We have been enjoying the ones you sent home with us.  I had to try it after seeing (and tasting) yours.


----------



## mballi3011 (Aug 4, 2010)

Now the cheese looks great the pictures are alittle small but they do look good. I have to try that one day soon. Now you have to let it sleep in the frig for two weeks right????


----------



## stephenh (Aug 5, 2010)

mballi3011 said:


> Now the cheese looks great the pictures are alittle small but they do look good. I have to try that one day soon. Now you have to let it sleep in the frig for two weeks right????


That's what I have read in the forum.


----------



## tjohnson (Aug 5, 2010)

Great Job!!!

Waiting is the hardest part......

Todd


----------



## stephenh (Aug 6, 2010)

TJohnson said:


> Great Job!!!
> 
> Waiting is the hardest part......
> 
> Todd


True, but we're just about halfway there now.  I've had some other projects to keep me busy and my mind off of dwelling on it. :)


----------



## stephenh (Aug 17, 2010)

The two-week mark finally arrived so the first of the two blocks was opened and tasted.  Delicious.  My brother-in-law said that I should go into the artisan smoked cheese business. I was flattered, but don't think I will do that.  I will enjoy the smoked cheddar (and other varieties that I will smoke in the future).


----------



## stephenh (Sep 8, 2010)

I had the opportunity and the weather cooperated for me to smoke another batch of cheese.  This time, I tried some different varieties.







Starting from top left:

2 blocks of NYS Extra Sharp Cheddar

Below them is 1 block of Australian Cheddar (1 year old)

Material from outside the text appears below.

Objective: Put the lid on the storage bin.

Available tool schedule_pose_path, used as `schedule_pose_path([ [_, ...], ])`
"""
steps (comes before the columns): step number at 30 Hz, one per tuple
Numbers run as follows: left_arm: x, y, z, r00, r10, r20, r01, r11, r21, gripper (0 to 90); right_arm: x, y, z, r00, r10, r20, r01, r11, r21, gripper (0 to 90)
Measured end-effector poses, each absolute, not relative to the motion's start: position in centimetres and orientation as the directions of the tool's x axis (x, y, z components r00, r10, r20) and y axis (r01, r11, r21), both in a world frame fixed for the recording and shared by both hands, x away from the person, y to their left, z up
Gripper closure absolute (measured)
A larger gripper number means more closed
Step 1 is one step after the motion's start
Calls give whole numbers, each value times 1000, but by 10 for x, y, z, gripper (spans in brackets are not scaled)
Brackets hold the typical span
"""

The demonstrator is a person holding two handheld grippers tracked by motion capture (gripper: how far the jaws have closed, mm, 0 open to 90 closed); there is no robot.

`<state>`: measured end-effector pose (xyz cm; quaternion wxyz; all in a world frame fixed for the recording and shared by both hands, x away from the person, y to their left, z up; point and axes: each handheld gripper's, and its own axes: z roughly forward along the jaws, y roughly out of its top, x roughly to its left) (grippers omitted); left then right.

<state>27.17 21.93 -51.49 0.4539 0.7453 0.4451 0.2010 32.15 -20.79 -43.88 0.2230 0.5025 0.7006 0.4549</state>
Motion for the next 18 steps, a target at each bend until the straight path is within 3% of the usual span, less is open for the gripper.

Top right has two blocks of regular Gouda

Below them (round) is a goat cheese, Degas, made locally and purchased at the local farmer's market

Bottom right is a goat Gouda.







This is the end result.  I did turn them several times during the smoking process so that they would come out more evenly colored than my first attempt.  They were smoked with hickory chips for about 6 hours (not timed exactly). with ice in the water pan.  The ice kept the inside of the smoker cooler than the ambient temperature.  Again, I used a fan to help ensure that the smoke was circulating through the box and not just accumulating at the bottom.

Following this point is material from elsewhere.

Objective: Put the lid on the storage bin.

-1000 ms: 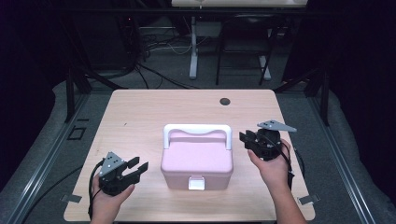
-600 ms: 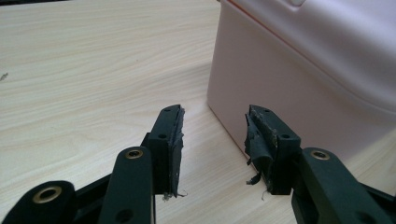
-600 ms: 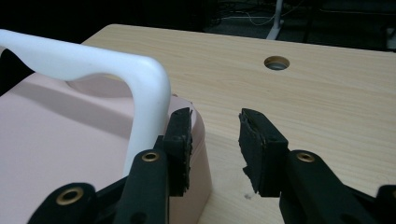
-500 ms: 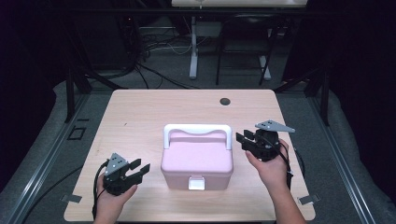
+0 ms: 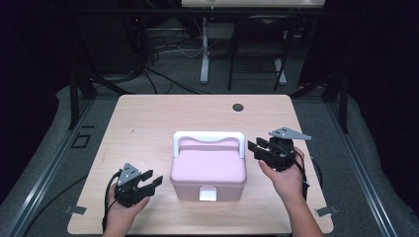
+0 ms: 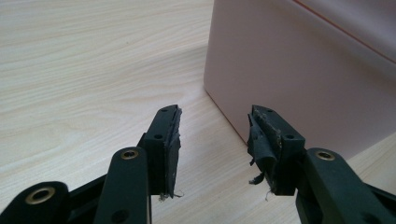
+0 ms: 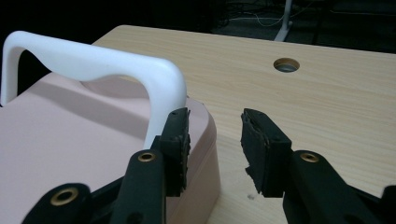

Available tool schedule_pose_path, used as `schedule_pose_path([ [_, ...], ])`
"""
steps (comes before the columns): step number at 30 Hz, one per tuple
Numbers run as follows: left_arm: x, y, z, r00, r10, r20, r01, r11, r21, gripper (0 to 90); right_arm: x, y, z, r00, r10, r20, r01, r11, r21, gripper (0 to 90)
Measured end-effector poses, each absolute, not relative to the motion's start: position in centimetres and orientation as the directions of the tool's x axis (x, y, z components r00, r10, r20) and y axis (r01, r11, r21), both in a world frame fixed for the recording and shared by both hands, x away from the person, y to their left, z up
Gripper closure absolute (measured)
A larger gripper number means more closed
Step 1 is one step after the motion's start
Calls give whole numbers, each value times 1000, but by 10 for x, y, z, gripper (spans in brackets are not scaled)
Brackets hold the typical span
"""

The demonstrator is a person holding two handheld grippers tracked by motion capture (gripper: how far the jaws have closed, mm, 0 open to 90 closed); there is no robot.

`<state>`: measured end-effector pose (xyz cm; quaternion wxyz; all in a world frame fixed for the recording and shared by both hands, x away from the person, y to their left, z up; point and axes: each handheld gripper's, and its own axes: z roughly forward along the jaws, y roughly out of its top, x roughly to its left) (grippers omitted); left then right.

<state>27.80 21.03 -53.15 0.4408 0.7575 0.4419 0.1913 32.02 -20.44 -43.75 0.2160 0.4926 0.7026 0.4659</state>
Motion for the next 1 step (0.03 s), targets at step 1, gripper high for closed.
schedule_pose_path([
  [1,278,210,-532,537,838,-98,500,-222,837,533,319,-205,-436,-424,892,157,496,83,865,616],
])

Here they are packaged for aging.  Now for the hard part, resisting the temptation to cut into one of them before two weeks are up.


----------



## dale5351 (Sep 8, 2010)

How did the chipolte turn out?  Pictures please:-}}


----------



## stephenh (Sep 16, 2010)

I'll post pictures as a reply on your Chipotle thread.  They turned out nicely, but I have not tried them yet.  Things got busy.


----------